Sweetened with Dates: How Healthy Is It Really?

Q.  I watch my sugar intake and I’ve been searching for a healthy granola bar. Finally, I found Larabars at my grocery store: Only three ingredients and no added sugar. Awesome! My only concern is that the sugar content, while derived completely from dates, is very high.  If I’m limiting my added sugar intake, should I also pay attention to sugars from natural sources? Thank you for your advice!

A. You have to be impressed by a processed food with only three ingredients!  But I’m glad you didn’t let the glare of that health halo blind you to the high sugar content.

(You can read more about the Health Halo Effect in this sample chapter from my new book.)

In terms of “added sugars,” the Larabars squeak through on a technicality.  Added sugars usually refers to refined sugar and other concentrated sweeteners like honey or maple syrup. (Yup, even though they’re natural, they’re considered added sugars!)  The naturally-occurring sugars in whole fruit and dairy products are usually given an exemption.

(More about added sugars in this episode of the Nutrition Diva podcast.)

By the usual definition, the dates in your granola bar wouldn’t be considered added sugar. But, frankly, dates are about as close as you can get to sugar and still call yourself a fruit.  (For that matter, I guess sugar cane could technically be considered a whole grain!)

How Nutritious are Dates?

An ounce of medjool dates contains 19 grams of sugar and 2 grams of fiber. An ounce of honey provides 23 grams of sugar and 0 grams of fiber. Neither one is a significant source of vitamins or minerals. (Click the links to see the complete nutrition facts.)

Aside from a gram or two of fiber, a bar sweetened with dates is really not that much different from a bar sweetened with honey.  Ask yourself this: If the bar were sweetened with honey instead of dates, would it be more sugar than you’d be willing to eat?   Although I’m all for whole foods and short ingredient lists, I agree with you that a bar with less sugar might be a better choice.

Want more control over what’s in your granola bar?
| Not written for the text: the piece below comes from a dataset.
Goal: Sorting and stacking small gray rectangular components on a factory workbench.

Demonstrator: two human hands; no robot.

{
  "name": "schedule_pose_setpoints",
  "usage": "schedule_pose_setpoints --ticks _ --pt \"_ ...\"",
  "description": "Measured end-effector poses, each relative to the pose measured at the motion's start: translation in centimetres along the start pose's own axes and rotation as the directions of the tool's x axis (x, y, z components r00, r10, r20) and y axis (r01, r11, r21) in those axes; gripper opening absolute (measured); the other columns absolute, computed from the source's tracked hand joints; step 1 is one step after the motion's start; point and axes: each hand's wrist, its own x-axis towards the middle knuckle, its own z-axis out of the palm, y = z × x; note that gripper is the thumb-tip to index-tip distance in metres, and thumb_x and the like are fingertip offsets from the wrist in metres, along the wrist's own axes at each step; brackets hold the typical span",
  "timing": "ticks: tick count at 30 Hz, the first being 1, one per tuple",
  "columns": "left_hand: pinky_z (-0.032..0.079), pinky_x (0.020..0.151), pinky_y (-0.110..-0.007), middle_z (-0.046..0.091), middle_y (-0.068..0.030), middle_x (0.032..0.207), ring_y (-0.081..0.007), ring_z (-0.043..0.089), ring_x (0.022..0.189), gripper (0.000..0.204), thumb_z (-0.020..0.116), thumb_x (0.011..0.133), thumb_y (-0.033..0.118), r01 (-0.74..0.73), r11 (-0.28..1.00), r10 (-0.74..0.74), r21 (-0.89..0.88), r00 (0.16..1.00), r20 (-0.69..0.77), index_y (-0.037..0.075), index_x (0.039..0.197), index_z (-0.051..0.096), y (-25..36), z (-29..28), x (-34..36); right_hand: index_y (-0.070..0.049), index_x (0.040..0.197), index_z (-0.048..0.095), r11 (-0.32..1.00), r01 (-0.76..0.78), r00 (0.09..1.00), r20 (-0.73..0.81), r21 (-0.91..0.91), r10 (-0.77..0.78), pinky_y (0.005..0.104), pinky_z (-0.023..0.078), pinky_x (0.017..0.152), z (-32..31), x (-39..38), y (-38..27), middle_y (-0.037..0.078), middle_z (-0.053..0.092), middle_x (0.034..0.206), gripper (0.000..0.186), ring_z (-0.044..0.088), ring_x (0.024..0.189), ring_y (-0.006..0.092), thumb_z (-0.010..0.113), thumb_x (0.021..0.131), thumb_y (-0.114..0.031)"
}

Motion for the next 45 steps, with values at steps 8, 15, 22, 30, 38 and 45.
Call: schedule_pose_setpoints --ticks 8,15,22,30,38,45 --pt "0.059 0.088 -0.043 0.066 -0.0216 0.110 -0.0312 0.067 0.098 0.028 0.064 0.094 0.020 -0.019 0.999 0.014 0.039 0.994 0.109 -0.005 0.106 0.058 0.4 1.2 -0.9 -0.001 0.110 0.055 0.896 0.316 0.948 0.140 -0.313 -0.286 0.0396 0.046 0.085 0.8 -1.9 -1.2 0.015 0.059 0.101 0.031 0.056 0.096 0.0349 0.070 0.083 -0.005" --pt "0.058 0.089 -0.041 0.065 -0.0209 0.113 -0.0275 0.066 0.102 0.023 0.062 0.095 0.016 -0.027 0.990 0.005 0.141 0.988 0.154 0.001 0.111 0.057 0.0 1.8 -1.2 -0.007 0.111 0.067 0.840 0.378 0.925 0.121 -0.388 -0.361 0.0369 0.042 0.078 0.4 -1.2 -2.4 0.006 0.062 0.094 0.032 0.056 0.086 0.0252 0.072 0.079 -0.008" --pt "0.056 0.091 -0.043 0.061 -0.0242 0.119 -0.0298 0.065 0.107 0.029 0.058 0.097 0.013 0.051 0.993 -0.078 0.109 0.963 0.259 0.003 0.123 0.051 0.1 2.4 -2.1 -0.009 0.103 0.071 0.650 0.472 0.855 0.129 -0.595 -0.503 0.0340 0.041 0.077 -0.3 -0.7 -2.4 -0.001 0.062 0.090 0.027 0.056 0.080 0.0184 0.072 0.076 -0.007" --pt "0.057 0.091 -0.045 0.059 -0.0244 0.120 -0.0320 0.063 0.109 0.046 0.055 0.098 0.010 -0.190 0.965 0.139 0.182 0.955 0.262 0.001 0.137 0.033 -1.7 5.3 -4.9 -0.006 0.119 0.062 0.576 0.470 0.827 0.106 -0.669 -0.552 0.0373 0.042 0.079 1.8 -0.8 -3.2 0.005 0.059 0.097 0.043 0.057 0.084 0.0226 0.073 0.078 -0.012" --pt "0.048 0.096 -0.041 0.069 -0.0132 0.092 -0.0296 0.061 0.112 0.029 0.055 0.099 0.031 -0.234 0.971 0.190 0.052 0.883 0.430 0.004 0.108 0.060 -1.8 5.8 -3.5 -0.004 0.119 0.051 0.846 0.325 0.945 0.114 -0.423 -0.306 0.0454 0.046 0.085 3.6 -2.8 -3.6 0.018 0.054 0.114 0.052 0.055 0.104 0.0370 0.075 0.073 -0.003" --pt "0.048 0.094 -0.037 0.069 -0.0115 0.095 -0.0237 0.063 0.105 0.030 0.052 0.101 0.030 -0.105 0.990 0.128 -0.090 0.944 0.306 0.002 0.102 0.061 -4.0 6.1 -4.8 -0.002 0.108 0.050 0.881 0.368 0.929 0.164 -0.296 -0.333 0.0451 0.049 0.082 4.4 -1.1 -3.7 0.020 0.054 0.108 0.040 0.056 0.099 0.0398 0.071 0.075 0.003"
Try building your own at TheBarShack.com. Or make your own:  Here’s my recipe.

4 thoughts on “Sweetened with Dates: How Healthy Is It Really?

  1. My favorite snack bar is called Gnu (or Flavor and Fiber), and like Larabars they have no added sugar but are sweetened by fruit juice. They have 12 grams of fiber per bar and about 10-12 grams of sugar depending on the flavor (each bar is also 130-140 calories). Are these better/worse/the same health-wise as Larabars?

    1. Lizzy, that’s much lower in sugar than the Larabars. As I discuss in my new book (chapter 3), when looking at processed foods, I like to see at least as much fiber as sugar…and it sounds like these bars are in line with that!

  2. When comparing amounts of sugar in dates why do you talk in 2 different measurements? eg. 1 ounce of date contains 23 grams of sugar. Unless you are familiar with both imperial and metric and can convert the numbers the figures donot give a proper comparison. If you had said that 28 grams of dates contain 19 grams of sugar and 2 grams of fibre (note the spelling, English ) an easier comparison can be made.